Instructions to follow:
The answer should reproduce the listing below character for character.

Information supplied:
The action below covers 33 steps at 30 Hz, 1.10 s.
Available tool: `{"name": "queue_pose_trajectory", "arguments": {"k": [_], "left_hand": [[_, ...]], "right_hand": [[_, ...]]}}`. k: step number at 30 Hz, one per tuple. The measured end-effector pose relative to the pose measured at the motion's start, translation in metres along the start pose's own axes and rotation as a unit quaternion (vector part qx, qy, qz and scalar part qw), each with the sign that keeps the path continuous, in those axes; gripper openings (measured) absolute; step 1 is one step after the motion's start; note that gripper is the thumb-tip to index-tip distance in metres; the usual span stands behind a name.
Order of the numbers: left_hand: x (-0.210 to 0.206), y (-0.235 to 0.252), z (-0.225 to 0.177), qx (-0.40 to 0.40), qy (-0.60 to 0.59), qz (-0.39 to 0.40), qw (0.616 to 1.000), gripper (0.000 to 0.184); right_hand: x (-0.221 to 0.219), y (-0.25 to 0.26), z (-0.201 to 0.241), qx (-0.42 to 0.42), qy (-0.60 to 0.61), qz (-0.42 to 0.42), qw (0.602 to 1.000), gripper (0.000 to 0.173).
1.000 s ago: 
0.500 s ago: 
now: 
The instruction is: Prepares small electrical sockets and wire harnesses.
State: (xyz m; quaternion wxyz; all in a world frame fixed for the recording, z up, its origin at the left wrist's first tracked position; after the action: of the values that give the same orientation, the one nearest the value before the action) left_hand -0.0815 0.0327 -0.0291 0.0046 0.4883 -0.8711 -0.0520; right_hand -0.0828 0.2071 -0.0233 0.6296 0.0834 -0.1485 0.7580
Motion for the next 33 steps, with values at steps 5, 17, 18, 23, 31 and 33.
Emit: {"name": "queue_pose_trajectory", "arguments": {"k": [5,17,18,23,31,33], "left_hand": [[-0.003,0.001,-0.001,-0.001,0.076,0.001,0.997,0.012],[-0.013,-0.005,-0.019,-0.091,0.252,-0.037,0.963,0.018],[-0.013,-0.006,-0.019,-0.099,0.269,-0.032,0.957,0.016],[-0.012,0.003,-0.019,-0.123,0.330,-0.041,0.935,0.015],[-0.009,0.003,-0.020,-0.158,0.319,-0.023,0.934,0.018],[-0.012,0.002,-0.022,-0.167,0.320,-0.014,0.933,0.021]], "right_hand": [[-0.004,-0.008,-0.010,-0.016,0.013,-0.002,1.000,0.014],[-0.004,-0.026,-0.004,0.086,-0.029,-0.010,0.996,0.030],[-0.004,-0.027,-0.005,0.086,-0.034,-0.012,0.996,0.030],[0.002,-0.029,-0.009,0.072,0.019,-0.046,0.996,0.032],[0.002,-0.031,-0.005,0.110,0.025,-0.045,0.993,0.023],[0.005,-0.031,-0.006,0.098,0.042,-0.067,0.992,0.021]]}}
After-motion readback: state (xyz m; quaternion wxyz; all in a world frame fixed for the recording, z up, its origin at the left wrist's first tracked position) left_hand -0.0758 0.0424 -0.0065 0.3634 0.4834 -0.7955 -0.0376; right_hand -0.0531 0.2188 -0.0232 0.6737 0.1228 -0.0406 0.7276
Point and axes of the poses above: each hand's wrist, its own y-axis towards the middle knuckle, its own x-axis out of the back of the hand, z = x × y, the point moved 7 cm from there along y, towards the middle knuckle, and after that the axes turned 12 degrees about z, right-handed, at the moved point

Answer space:
The action below covers 33 steps at 30 Hz, 1.10 s.
Available tool: `{"name": "queue_pose_trajectory", "arguments": {"k": [_], "left_hand": [[_, ...]], "right_hand": [[_, ...]]}}`. k: step number at 30 Hz, one per tuple. The measured end-effector pose relative to the pose measured at the motion's start, translation in metres along the start pose's own axes and rotation as a unit quaternion (vector part qx, qy, qz and scalar part qw), each with the sign that keeps the path continuous, in those axes; gripper openings (measured) absolute; step 1 is one step after the motion's start; note that gripper is the thumb-tip to index-tip distance in metres; the usual span stands behind a name.
Order of the numbers: left_hand: x (-0.210 to 0.206), y (-0.235 to 0.252), z (-0.225 to 0.177), qx (-0.40 to 0.40), qy (-0.60 to 0.59), qz (-0.39 to 0.40), qw (0.616 to 1.000), gripper (0.000 to 0.184); right_hand: x (-0.221 to 0.219), y (-0.25 to 0.26), z (-0.201 to 0.241), qx (-0.42 to 0.42), qy (-0.60 to 0.61), qz (-0.42 to 0.42), qw (0.602 to 1.000), gripper (0.000 to 0.173).
1.000 s ago: 
0.500 s ago: 
now: 
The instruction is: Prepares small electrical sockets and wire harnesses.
State: (xyz m; quaternion wxyz; all in a world frame fixed for the recording, z up, its origin at the left wrist's first tracked position; after the action: of the values that give the same orientation, the one nearest the value before the action) left_hand -0.0815 0.0327 -0.0291 0.0046 0.4883 -0.8711 -0.0520; right_hand -0.0828 0.2071 -0.0233 0.6296 0.0834 -0.1485 0.7580
Motion for the next 33 steps, with values at steps 5, 17, 18, 23, 31 and 33.
Emit: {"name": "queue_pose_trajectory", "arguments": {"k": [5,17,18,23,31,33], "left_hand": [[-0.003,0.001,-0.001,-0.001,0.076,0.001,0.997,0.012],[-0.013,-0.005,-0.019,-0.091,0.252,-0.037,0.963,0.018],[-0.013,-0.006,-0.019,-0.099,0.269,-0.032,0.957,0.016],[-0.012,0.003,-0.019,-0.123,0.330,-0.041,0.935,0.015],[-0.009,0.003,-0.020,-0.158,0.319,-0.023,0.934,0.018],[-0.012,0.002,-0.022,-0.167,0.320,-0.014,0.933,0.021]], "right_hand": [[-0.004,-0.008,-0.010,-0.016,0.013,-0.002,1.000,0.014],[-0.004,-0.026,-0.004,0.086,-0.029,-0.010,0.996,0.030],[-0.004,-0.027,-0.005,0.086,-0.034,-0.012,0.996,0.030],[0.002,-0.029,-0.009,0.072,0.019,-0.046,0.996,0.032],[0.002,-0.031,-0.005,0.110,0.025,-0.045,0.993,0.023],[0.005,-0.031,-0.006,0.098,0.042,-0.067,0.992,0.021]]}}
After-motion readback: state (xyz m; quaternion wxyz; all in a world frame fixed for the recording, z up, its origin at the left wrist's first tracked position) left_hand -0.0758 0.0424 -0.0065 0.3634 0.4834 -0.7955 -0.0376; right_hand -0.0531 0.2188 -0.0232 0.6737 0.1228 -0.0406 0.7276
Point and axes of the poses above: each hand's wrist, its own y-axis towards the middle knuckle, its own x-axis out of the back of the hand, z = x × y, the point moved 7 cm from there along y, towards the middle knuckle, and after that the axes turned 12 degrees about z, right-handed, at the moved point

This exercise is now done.